The wallet app can query the Full node with the
getTransactionBlock method. Assuming the Full node is honest:
- If the response contains transaction details, the transaction must have been finalized. It is either executed with
WaitForLocalExecution, or executed as a checkpointed transaction.
- If the response is
None, it could mean the transaction was dropped in some step, or is already finalized but this Full node does not know yet. In this scenario, the safer option is to resubmit the transaction.
Before a transaction is locally executed, its effects are not reflected on the Full node. The same idea applies to the coffee shop's Full node. Your transaction was not submitted through this Full node, hence it does not have a chance to locally execute it before it's included in a checkpoint. This Full node must wait for the transaction to be checkpointed and state synced, which normally takes a few seconds. After the Full node receives this transaction in a checkpoint, it is executed and has effects updated locally, for example the coffee shop's balance increases.

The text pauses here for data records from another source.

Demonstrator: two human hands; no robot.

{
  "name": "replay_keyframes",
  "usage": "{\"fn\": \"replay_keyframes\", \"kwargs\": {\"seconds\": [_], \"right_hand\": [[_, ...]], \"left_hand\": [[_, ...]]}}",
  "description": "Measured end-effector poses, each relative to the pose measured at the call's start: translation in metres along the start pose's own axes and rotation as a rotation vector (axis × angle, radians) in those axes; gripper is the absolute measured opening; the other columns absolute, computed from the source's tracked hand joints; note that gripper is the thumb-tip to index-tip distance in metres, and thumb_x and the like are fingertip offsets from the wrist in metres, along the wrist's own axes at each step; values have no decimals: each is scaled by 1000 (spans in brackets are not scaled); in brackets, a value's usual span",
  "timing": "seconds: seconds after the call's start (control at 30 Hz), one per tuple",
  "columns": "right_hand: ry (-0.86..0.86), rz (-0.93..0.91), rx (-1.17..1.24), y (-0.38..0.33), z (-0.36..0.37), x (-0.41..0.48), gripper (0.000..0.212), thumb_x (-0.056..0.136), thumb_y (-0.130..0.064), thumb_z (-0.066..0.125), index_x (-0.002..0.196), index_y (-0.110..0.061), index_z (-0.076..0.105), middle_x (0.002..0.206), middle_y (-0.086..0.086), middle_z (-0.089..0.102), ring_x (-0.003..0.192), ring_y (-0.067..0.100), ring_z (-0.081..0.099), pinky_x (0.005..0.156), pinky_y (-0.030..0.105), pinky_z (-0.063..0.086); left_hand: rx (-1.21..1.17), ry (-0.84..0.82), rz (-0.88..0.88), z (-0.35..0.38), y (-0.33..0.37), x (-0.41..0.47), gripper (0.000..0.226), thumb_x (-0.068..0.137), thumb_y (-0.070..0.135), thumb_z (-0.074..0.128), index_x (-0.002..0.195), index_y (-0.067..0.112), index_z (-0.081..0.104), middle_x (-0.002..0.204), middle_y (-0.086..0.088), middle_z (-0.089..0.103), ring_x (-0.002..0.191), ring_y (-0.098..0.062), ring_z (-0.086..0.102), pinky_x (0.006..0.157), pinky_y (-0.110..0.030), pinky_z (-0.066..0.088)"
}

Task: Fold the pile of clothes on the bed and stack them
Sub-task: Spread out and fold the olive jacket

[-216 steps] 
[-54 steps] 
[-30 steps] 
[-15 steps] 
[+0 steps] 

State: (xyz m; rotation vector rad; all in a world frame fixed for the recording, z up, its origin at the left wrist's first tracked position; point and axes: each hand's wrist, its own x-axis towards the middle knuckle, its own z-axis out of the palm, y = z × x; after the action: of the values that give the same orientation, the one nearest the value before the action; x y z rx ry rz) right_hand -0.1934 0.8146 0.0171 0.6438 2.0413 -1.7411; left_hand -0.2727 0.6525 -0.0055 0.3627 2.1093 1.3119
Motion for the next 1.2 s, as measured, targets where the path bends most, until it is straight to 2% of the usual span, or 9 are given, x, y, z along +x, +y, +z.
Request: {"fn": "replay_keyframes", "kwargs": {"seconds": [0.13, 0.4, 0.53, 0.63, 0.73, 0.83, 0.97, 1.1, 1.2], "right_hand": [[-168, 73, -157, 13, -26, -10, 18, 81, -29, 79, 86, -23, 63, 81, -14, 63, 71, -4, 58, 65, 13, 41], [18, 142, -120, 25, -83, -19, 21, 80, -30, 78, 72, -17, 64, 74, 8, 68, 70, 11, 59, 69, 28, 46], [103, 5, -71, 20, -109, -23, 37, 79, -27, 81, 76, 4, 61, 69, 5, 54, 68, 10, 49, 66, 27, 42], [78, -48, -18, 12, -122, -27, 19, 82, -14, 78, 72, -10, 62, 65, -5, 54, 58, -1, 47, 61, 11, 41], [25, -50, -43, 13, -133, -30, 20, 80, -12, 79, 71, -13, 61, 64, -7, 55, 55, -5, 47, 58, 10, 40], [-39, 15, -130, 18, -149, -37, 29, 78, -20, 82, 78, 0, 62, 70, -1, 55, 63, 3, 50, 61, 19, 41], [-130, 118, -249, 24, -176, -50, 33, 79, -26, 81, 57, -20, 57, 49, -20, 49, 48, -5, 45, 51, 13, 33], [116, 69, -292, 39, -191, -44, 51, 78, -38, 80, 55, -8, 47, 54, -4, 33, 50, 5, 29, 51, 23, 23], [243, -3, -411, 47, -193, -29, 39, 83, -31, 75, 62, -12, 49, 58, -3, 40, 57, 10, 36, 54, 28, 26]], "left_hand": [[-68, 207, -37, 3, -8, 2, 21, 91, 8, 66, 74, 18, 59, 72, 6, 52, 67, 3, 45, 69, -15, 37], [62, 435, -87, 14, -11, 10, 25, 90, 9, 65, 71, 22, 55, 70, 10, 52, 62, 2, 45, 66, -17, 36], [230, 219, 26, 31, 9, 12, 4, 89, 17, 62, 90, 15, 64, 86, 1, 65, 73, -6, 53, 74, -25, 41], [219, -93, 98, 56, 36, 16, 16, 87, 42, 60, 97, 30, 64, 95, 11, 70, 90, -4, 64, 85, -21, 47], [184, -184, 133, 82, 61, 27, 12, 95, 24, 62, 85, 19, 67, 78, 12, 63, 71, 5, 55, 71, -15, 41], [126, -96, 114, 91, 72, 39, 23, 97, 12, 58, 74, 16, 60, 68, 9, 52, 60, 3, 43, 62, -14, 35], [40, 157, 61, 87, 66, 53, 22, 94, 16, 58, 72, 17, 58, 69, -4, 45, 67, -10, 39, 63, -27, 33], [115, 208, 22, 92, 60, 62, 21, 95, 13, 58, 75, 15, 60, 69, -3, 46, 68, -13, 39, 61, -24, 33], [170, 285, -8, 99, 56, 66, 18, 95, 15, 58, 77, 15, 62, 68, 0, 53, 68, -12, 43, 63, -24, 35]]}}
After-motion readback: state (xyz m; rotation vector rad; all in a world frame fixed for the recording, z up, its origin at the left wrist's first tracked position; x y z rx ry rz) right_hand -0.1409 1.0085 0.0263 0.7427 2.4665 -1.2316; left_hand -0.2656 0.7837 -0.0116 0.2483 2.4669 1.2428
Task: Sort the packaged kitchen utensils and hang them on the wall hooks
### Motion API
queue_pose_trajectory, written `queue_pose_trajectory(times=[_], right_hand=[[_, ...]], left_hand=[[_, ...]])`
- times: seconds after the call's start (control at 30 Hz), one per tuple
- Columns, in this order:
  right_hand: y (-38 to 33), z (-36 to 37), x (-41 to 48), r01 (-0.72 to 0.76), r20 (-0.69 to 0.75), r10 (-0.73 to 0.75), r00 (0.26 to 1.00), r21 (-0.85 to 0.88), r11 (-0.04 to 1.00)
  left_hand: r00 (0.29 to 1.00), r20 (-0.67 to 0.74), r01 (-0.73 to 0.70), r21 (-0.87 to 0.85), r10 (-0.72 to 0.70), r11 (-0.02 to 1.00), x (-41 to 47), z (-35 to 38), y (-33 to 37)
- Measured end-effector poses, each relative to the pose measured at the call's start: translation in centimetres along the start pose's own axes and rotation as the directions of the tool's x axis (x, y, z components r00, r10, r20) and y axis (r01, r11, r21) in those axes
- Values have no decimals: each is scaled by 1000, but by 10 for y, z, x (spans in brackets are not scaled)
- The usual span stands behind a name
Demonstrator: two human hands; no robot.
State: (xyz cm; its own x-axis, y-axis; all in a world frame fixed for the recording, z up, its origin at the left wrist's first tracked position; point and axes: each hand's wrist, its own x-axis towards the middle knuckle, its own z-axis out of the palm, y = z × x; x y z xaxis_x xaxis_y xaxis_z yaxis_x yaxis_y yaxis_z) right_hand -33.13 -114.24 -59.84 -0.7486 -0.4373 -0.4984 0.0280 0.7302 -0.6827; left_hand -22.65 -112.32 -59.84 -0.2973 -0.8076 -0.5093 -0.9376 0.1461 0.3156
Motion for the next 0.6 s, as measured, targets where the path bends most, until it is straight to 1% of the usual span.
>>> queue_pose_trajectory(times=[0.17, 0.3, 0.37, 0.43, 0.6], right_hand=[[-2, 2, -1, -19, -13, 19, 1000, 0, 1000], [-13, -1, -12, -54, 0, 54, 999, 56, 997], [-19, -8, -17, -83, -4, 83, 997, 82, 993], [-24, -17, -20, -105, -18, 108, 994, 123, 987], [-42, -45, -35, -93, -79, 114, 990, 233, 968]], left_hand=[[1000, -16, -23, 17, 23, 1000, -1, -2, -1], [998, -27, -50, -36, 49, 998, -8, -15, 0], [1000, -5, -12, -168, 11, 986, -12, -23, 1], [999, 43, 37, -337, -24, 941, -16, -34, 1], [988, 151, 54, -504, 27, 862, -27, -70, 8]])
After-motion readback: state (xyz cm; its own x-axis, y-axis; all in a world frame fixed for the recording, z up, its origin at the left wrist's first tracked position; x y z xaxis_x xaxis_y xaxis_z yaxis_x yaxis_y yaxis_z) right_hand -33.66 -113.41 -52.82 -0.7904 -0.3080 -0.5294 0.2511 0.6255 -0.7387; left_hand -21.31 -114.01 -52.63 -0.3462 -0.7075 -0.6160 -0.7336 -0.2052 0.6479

Hopefully, you now have a better understanding of how a transaction gets certified and finalized.
A transaction certificate does not always guaranteed finality, even though it's highly likely. Specifically, a transaction certificate might become void after an epoch change.
An effects certificate guarantees finality - it takes a supermajority of validators to execute the transaction and commit to the effects.
An inclusion in a certified checkpoint guarantees finality - it takes a supermajority of validators to certify the checkpoint, in which every transaction is executed and effects-committed.